[WHAT YOU HAVE TO DO]: Below you will find a set of lines. Repeat them all exactly.

———

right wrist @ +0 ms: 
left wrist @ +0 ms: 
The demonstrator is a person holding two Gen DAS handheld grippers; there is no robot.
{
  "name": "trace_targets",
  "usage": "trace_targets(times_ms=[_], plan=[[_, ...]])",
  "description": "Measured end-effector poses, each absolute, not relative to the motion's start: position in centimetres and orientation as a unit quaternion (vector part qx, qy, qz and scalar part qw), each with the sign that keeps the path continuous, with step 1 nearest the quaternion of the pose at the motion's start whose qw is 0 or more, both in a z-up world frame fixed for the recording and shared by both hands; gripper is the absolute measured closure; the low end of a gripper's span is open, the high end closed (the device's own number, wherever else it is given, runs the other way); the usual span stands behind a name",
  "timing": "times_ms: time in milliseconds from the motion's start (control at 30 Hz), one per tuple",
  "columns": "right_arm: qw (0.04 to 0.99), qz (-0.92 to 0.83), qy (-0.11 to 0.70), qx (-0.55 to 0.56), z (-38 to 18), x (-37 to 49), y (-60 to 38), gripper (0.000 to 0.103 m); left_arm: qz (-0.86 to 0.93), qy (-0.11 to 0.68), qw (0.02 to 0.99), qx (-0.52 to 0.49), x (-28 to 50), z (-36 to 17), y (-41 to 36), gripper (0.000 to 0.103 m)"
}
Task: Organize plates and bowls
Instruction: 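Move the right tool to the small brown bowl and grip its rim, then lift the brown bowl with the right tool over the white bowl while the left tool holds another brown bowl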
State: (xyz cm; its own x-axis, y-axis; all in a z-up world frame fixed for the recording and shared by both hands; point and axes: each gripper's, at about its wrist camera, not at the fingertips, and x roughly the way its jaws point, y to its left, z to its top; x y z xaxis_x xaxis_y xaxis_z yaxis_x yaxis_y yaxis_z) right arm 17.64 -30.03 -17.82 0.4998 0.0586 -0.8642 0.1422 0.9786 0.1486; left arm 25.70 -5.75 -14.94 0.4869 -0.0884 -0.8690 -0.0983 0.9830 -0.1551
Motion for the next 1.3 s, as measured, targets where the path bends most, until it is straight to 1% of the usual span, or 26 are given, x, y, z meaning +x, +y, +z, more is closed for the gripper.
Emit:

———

[PROBLEM SOLUTION]:
right wrist @ +0 ms: 
left wrist @ +0 ms: 
The demonstrator is a person holding two Gen DAS handheld grippers; there is no robot.
{
  "name": "trace_targets",
  "usage": "trace_targets(times_ms=[_], plan=[[_, ...]])",
  "description": "Measured end-effector poses, each absolute, not relative to the motion's start: position in centimetres and orientation as a unit quaternion (vector part qx, qy, qz and scalar part qw), each with the sign that keeps the path continuous, with step 1 nearest the quaternion of the pose at the motion's start whose qw is 0 or more, both in a z-up world frame fixed for the recording and shared by both hands; gripper is the absolute measured closure; the low end of a gripper's span is open, the high end closed (the device's own number, wherever else it is given, runs the other way); the usual span stands behind a name",
  "timing": "times_ms: time in milliseconds from the motion's start (control at 30 Hz), one per tuple",
  "columns": "right_arm: qw (0.04 to 0.99), qz (-0.92 to 0.83), qy (-0.11 to 0.70), qx (-0.55 to 0.56), z (-38 to 18), x (-37 to 49), y (-60 to 38), gripper (0.000 to 0.103 m); left_arm: qz (-0.86 to 0.93), qy (-0.11 to 0.68), qw (0.02 to 0.99), qx (-0.52 to 0.49), x (-28 to 50), z (-36 to 17), y (-41 to 36), gripper (0.000 to 0.103 m)"
}
Task: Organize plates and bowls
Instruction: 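Move the right tool to the small brown bowl and grip its rim, then lift the brown bowl with the right tool over the white bowl while the left tool holds another brown bowl
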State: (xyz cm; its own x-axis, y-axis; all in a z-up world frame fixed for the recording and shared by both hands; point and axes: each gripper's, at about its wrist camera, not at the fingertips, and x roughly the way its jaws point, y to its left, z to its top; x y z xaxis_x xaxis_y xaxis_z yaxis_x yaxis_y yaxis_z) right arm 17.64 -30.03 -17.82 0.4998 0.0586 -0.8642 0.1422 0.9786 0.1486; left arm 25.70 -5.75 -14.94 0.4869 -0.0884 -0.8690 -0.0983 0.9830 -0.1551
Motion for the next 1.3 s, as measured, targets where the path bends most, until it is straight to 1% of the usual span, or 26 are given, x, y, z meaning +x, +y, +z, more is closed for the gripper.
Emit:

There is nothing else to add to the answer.